In WV, laws for stallions are the same as for any equine, but there are some states that place laws like you mentioned on stallions.
I understand the need for such laws. I suppose I will just try him and see, and it it doesn't work, I will stick with the area with the field fence.


----------



## SFM in KY (May 11, 2002)

I've had stallions myself for 30 years or more and personally will not keep a stallion in any kind of a fence without electric "backup". All of the pastures where my stallions have been kept, whether board, woven wire, smooth wire or barbed wire have had a minimum of one hot wire along the top to prevent them from reaching over and remind them that fences are to be respected.

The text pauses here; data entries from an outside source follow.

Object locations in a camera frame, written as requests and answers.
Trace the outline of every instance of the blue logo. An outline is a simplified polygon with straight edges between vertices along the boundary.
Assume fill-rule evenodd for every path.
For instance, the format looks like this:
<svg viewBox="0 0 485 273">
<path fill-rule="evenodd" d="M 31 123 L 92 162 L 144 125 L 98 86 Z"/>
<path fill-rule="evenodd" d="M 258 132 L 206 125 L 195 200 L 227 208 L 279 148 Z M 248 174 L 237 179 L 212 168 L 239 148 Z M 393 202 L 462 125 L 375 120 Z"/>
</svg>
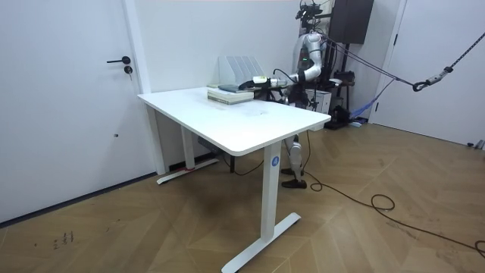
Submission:
<svg viewBox="0 0 485 273">
<path fill-rule="evenodd" d="M 273 165 L 273 167 L 276 167 L 278 165 L 278 163 L 280 163 L 280 158 L 275 156 L 273 158 L 273 161 L 271 162 L 271 164 Z"/>
</svg>

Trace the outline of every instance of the door frame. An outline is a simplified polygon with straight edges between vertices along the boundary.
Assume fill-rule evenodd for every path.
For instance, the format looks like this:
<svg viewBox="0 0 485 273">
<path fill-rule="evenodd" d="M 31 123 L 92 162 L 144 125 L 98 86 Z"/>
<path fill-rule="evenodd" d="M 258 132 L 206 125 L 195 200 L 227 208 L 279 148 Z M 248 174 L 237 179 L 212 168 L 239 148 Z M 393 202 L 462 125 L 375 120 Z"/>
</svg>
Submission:
<svg viewBox="0 0 485 273">
<path fill-rule="evenodd" d="M 389 39 L 389 45 L 387 46 L 387 52 L 386 52 L 386 58 L 384 59 L 383 67 L 382 69 L 387 71 L 389 69 L 391 60 L 393 59 L 393 53 L 394 53 L 394 39 L 396 35 L 399 33 L 399 29 L 401 28 L 401 22 L 402 18 L 404 17 L 406 5 L 408 4 L 408 0 L 400 0 L 399 2 L 399 8 L 397 10 L 396 14 L 396 20 L 394 21 L 394 28 L 393 32 L 391 33 L 391 37 Z M 381 74 L 379 77 L 379 84 L 377 85 L 376 93 L 374 97 L 379 95 L 380 91 L 384 88 L 384 85 L 386 84 L 386 79 L 388 77 Z M 379 102 L 379 99 L 372 105 L 371 108 L 371 115 L 369 117 L 369 123 L 373 124 L 375 121 L 375 116 L 376 116 L 376 107 L 377 103 Z"/>
<path fill-rule="evenodd" d="M 121 0 L 124 6 L 124 15 L 127 22 L 128 38 L 130 39 L 131 50 L 134 54 L 134 65 L 136 70 L 137 84 L 139 92 L 148 94 L 152 92 L 148 66 L 146 64 L 145 49 L 143 48 L 142 34 L 139 26 L 138 13 L 136 11 L 135 0 Z M 146 136 L 149 136 L 149 142 L 152 143 L 152 159 L 157 174 L 165 174 L 164 158 L 161 151 L 160 136 L 158 135 L 158 126 L 155 117 L 155 110 L 143 104 L 146 110 L 147 118 L 145 119 Z"/>
</svg>

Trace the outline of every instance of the desk foot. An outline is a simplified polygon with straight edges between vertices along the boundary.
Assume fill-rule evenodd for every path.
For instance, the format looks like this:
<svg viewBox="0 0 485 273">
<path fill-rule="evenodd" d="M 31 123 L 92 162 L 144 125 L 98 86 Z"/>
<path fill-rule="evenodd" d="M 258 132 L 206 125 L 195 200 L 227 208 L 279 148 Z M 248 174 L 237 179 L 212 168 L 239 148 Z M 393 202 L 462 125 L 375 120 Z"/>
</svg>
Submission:
<svg viewBox="0 0 485 273">
<path fill-rule="evenodd" d="M 169 181 L 169 180 L 174 179 L 175 177 L 179 177 L 179 176 L 182 176 L 182 175 L 184 175 L 184 174 L 188 174 L 188 173 L 190 173 L 190 172 L 193 172 L 193 171 L 198 170 L 198 169 L 200 169 L 200 168 L 204 168 L 205 166 L 209 166 L 209 165 L 214 164 L 214 163 L 217 163 L 217 162 L 219 162 L 219 160 L 217 160 L 217 159 L 215 159 L 215 158 L 210 159 L 210 160 L 207 160 L 206 162 L 203 162 L 203 163 L 197 164 L 197 165 L 194 167 L 194 169 L 192 169 L 192 170 L 186 170 L 186 169 L 185 169 L 185 170 L 178 171 L 178 172 L 176 172 L 176 173 L 173 173 L 173 174 L 169 174 L 169 175 L 167 175 L 167 176 L 164 176 L 164 177 L 162 177 L 162 178 L 160 178 L 160 179 L 158 179 L 158 180 L 157 180 L 157 184 L 158 184 L 158 185 L 163 184 L 163 183 L 165 183 L 165 182 L 167 182 L 167 181 Z"/>
<path fill-rule="evenodd" d="M 244 249 L 240 254 L 230 260 L 222 268 L 221 272 L 234 273 L 240 270 L 250 259 L 254 258 L 254 256 L 278 238 L 285 230 L 294 225 L 300 218 L 300 215 L 297 215 L 295 212 L 288 215 L 280 223 L 274 226 L 274 235 L 268 242 L 263 241 L 261 238 L 257 239 L 251 246 Z"/>
</svg>

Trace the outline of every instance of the baseboard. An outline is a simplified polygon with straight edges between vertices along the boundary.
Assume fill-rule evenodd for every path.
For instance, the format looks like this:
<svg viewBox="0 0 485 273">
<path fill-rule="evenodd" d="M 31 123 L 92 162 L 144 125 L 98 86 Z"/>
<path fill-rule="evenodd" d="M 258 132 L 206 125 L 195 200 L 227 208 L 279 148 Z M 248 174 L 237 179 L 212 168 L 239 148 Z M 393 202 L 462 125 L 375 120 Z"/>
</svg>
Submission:
<svg viewBox="0 0 485 273">
<path fill-rule="evenodd" d="M 31 218 L 35 218 L 37 216 L 44 215 L 44 214 L 49 213 L 49 212 L 53 212 L 54 210 L 57 210 L 57 209 L 62 209 L 62 208 L 69 206 L 69 205 L 73 205 L 77 202 L 81 202 L 81 201 L 84 201 L 86 199 L 89 199 L 89 198 L 92 198 L 92 197 L 95 197 L 95 196 L 98 196 L 98 195 L 101 195 L 101 194 L 104 194 L 104 193 L 109 193 L 112 190 L 117 190 L 117 189 L 120 189 L 122 187 L 126 187 L 128 185 L 133 184 L 133 183 L 140 182 L 141 180 L 145 180 L 147 178 L 154 177 L 155 175 L 157 175 L 157 173 L 155 173 L 155 172 L 153 172 L 151 174 L 146 174 L 146 175 L 143 175 L 141 177 L 137 177 L 137 178 L 125 181 L 123 183 L 116 184 L 116 185 L 111 186 L 111 187 L 107 187 L 105 189 L 97 190 L 93 193 L 87 193 L 83 196 L 79 196 L 77 198 L 74 198 L 74 199 L 71 199 L 71 200 L 68 200 L 68 201 L 64 201 L 64 202 L 58 203 L 56 205 L 53 205 L 53 206 L 50 206 L 50 207 L 47 207 L 47 208 L 40 209 L 38 211 L 31 212 L 29 214 L 13 218 L 11 220 L 4 221 L 4 222 L 0 223 L 0 228 L 6 228 L 6 227 L 11 226 L 13 224 L 16 224 L 16 223 L 19 223 L 19 222 L 22 222 L 22 221 L 26 221 L 26 220 L 29 220 Z"/>
<path fill-rule="evenodd" d="M 215 154 L 213 152 L 210 152 L 210 153 L 206 153 L 204 155 L 200 155 L 200 156 L 197 156 L 194 158 L 196 164 L 199 163 L 199 162 L 203 162 L 203 161 L 206 161 L 208 159 L 213 159 L 215 158 Z M 175 171 L 175 170 L 178 170 L 180 168 L 185 168 L 185 162 L 178 162 L 178 163 L 175 163 L 175 164 L 172 164 L 170 166 L 168 166 L 168 172 L 171 172 L 171 171 Z"/>
</svg>

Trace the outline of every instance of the book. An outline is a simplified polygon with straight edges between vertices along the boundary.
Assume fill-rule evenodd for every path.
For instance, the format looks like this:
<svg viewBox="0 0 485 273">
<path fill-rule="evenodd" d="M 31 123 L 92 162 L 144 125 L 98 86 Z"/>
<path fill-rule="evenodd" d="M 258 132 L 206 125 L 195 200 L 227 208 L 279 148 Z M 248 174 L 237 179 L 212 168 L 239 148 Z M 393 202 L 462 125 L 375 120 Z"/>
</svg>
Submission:
<svg viewBox="0 0 485 273">
<path fill-rule="evenodd" d="M 226 105 L 235 105 L 237 103 L 242 103 L 242 102 L 250 102 L 252 101 L 253 99 L 244 99 L 244 100 L 237 100 L 237 101 L 234 101 L 234 102 L 230 102 L 230 101 L 227 101 L 225 99 L 219 99 L 219 98 L 215 98 L 213 96 L 207 96 L 207 99 L 210 99 L 212 101 L 215 101 L 215 102 L 220 102 L 220 103 L 224 103 Z"/>
<path fill-rule="evenodd" d="M 240 90 L 239 89 L 239 86 L 233 85 L 233 84 L 223 84 L 223 85 L 220 85 L 219 86 L 219 89 L 224 90 L 224 91 L 228 91 L 228 92 L 232 92 L 232 93 L 245 93 L 245 92 L 249 92 L 250 91 L 248 89 Z"/>
<path fill-rule="evenodd" d="M 240 103 L 240 102 L 247 102 L 254 99 L 255 94 L 253 92 L 250 93 L 231 93 L 228 91 L 223 91 L 220 89 L 208 89 L 207 90 L 207 97 L 208 99 L 222 102 L 228 105 Z"/>
</svg>

I have had no experience with high tensile fence myself although I have heard that it can be a disaster for horses.


----------



## jennigrey (Jan 27, 2005)

I don't see the reasoning - why would high tensile be any worse than smooth hotwire?


----------



## SFM in KY (May 11, 2002)

jennigrey said:


> I don't see the reasoning - why would high tensile be any worse than smooth hotwire?


The way it was explained to me (and I don't know if it is right or wrong) high tensile wire is strung tighter and has a higher breaking "weight" ... so if an animal hits it at speed, they are more likely to get bad cuts from it. Regular smooth wire will actually "stretch" if an animal hits it ... giving first and then breaking. The HT wire doesn't stretch/give so cuts and then doesn't break as quickly either, so it's likely to cut deeper.

Smooth hotwire is even lighter than regular smooth wire, so has an even lower breaking point. A horse hits smooth hotwire and it breaks almost instantly.


----------



## jBlaze (Dec 26, 2007)

HT is usually a much thicker wire. the smooth wire breaks pretty readily.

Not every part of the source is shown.